La vecchia disposizione normativa puniva sempre con la reclusione fino a tre anni e con la multa fino a euro 1.032, l’omesso versamento delle ritenute previdenziali ed assistenziali operate dal datore di lavoro sulle retribuzioni dei lavoratori dipendenti.

La novellata disposizione normativa stabilisce che:

  • l’omesso versamento delle ritenute per un importo superiore a euro 10.000 l’anno è punito con la reclusione fino a 3 anni e con la multa fino a euro 1.032;
  • l’omesso versamento delle ritenute per un importo inferiore a euro 10.000 l’anno, prevede l’applicazione della sanzione amministrativa da euro 10.000 a euro 50.000.

Il datore di lavoro non è punibile né assoggettabile alla sanzione amministrativa quando provvede al versamento delle ritenute entro 3 mesi dalla contestazione o della notifica dell’avvenuto accertamento della violazione.

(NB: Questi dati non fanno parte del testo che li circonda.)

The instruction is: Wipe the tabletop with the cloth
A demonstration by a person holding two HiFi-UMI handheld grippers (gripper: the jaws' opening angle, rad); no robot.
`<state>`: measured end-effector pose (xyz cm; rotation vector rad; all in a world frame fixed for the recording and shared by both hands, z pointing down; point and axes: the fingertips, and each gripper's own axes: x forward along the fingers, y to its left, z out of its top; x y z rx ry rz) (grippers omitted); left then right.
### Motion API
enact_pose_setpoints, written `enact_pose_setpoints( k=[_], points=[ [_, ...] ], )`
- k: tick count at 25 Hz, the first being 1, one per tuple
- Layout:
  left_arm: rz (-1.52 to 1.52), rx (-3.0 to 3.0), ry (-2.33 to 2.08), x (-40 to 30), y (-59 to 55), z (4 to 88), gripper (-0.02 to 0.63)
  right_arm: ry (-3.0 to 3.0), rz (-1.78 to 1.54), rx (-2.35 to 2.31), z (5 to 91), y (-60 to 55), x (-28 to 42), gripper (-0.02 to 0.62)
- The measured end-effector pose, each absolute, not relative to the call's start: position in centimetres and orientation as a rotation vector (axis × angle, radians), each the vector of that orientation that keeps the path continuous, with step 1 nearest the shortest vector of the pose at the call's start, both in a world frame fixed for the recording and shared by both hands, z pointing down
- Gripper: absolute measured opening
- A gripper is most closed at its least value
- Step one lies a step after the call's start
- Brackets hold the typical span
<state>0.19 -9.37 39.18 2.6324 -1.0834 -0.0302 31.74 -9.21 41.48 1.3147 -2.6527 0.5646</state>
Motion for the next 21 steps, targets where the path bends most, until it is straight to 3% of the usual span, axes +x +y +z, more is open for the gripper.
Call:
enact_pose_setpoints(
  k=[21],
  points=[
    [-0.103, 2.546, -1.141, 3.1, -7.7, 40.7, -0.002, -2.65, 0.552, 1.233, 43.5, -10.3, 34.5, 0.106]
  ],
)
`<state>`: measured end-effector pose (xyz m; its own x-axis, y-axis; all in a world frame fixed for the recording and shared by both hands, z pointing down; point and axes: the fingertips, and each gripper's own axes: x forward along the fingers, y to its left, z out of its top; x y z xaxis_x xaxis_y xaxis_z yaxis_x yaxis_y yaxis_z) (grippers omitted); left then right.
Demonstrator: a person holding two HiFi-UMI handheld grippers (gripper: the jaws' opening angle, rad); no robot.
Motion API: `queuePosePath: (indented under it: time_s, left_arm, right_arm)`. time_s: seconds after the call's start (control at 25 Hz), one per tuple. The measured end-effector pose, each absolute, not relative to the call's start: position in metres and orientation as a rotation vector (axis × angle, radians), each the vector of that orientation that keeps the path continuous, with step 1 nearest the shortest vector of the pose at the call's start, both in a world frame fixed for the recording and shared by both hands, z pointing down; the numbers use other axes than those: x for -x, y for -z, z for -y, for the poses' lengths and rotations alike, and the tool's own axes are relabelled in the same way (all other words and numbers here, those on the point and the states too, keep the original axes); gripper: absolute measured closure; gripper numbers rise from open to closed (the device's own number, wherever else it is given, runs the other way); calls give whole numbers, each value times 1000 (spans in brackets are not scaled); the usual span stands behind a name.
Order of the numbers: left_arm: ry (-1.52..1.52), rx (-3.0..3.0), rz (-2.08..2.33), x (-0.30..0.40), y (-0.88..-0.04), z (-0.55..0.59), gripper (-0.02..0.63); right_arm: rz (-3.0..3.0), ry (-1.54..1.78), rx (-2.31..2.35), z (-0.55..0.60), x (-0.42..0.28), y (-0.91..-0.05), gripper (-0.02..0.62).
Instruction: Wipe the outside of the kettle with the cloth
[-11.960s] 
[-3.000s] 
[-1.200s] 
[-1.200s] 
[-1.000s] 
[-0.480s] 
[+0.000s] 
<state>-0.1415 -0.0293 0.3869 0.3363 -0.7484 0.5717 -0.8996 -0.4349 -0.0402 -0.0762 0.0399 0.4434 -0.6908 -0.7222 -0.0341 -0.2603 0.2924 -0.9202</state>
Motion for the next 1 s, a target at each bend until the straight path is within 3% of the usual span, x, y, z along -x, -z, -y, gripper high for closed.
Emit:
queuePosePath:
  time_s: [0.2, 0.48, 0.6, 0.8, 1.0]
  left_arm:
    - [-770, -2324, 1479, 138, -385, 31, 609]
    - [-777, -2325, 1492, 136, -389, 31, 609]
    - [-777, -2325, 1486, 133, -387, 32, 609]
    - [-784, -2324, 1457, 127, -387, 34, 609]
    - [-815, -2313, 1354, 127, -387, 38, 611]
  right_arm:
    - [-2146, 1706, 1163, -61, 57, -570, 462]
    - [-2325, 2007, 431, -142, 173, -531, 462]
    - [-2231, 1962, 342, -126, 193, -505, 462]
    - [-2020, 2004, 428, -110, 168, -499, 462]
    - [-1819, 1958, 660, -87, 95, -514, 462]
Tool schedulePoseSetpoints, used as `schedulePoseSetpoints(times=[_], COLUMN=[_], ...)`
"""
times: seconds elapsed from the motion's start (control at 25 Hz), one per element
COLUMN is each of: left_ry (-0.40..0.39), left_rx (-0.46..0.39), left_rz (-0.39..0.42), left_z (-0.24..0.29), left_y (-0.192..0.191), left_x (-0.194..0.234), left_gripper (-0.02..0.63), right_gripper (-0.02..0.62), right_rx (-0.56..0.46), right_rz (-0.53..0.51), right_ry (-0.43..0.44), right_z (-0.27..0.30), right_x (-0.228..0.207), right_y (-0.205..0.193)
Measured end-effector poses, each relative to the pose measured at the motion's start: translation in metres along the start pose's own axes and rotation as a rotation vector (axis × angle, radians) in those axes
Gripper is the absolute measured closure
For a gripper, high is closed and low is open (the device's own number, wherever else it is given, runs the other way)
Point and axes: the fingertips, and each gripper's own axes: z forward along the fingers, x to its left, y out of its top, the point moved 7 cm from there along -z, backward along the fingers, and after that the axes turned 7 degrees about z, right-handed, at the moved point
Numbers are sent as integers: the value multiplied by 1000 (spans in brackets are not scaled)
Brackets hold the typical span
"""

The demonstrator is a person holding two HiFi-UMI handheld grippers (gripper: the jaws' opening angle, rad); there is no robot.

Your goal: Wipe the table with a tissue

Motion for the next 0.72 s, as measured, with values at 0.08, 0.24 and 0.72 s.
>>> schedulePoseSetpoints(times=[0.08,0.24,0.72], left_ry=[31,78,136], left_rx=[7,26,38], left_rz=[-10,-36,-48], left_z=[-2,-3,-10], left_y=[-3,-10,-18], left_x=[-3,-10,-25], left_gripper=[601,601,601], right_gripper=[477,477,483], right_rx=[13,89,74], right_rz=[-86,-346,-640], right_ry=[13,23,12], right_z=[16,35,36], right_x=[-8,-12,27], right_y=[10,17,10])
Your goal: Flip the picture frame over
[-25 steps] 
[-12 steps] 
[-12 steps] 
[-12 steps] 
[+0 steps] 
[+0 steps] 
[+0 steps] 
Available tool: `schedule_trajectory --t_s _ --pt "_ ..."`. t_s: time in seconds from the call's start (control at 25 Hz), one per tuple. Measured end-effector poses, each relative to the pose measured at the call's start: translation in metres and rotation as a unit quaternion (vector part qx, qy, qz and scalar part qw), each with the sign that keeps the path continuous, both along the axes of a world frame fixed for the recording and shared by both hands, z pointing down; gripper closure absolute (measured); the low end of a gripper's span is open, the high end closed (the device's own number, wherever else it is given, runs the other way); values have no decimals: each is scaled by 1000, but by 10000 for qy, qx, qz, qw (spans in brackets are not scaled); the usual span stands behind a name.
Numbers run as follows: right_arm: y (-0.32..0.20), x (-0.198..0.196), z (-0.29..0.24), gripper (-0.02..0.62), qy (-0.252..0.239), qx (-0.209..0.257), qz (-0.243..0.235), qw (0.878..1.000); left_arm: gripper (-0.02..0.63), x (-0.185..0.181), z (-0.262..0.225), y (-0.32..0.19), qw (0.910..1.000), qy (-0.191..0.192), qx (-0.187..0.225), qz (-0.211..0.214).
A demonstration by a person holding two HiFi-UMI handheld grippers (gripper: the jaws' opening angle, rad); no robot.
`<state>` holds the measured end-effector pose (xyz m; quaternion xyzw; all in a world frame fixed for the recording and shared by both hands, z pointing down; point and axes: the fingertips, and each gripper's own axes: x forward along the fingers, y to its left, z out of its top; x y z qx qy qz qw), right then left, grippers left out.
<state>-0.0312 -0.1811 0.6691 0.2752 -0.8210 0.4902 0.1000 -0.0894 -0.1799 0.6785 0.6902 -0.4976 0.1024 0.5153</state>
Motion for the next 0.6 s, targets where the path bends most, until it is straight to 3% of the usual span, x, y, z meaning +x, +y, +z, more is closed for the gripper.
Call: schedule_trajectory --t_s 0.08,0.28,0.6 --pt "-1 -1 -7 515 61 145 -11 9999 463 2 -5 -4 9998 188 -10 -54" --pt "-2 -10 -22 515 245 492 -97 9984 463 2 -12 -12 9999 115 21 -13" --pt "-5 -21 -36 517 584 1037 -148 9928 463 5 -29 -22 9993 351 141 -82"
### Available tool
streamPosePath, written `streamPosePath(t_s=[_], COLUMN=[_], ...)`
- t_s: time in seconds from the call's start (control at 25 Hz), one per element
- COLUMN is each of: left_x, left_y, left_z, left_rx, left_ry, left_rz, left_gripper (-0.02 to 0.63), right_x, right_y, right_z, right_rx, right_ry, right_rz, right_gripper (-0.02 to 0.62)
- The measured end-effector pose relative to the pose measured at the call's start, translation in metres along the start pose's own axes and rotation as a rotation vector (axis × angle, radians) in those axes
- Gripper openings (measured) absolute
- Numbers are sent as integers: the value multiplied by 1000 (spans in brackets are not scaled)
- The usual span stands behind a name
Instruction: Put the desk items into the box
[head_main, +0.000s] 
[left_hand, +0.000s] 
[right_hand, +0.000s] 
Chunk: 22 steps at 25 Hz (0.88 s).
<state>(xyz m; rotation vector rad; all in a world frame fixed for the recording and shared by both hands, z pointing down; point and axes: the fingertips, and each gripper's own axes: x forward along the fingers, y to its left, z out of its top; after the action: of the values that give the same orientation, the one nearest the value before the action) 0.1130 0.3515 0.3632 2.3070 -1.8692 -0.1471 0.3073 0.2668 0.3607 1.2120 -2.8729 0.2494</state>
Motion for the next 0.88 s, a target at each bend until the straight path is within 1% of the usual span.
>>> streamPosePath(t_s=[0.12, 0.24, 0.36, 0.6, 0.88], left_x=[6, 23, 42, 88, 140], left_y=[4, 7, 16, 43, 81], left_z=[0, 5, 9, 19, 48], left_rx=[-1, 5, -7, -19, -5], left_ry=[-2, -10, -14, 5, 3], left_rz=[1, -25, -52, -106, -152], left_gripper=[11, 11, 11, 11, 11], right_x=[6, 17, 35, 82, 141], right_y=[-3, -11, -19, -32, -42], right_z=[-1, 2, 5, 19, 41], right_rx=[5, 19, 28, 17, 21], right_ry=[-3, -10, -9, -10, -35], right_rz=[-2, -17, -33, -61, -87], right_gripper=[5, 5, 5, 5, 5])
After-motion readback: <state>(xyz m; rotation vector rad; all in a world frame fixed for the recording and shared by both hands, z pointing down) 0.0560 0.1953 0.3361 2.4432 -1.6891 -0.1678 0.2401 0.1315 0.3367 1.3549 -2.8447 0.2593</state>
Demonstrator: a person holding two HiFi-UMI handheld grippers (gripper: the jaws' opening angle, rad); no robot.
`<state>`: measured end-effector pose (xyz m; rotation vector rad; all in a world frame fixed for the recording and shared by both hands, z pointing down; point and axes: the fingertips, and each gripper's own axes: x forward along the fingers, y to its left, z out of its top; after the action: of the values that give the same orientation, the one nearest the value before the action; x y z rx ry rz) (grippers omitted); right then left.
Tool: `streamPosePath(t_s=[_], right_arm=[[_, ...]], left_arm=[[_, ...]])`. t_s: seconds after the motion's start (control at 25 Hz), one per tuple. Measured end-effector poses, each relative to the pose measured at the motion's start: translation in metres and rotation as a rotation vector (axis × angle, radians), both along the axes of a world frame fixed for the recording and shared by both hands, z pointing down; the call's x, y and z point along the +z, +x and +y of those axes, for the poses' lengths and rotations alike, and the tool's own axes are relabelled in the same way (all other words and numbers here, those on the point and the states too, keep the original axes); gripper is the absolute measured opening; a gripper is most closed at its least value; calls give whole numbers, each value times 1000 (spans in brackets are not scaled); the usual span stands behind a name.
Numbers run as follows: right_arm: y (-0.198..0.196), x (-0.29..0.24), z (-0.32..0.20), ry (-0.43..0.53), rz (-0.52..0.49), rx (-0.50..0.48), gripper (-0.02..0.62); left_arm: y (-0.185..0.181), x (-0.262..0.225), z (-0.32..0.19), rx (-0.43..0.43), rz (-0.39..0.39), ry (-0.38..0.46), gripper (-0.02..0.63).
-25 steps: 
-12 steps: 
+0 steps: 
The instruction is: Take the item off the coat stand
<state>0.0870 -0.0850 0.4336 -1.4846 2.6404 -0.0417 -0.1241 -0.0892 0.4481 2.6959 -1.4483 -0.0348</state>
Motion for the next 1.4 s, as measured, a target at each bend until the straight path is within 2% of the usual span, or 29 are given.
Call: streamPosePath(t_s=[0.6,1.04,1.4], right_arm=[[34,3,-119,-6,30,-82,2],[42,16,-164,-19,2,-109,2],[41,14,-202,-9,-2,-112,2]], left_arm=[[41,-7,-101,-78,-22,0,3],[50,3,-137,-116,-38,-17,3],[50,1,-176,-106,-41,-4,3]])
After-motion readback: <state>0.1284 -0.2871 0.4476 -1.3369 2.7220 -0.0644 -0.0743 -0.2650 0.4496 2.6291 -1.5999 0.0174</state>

Per il principio del «favor rei» e per espressa previsione del D.Lgs. 8/2016 le disposizioni che sostituiscono sanzioni penali con sanzioni amministrative si applicano anche alle violazioni commesse anteriormente alla data di entrata in vigore del decreto, sempre che il procedimento penale non sia stato definito con sentenza o decreto divenuti irrevocabili.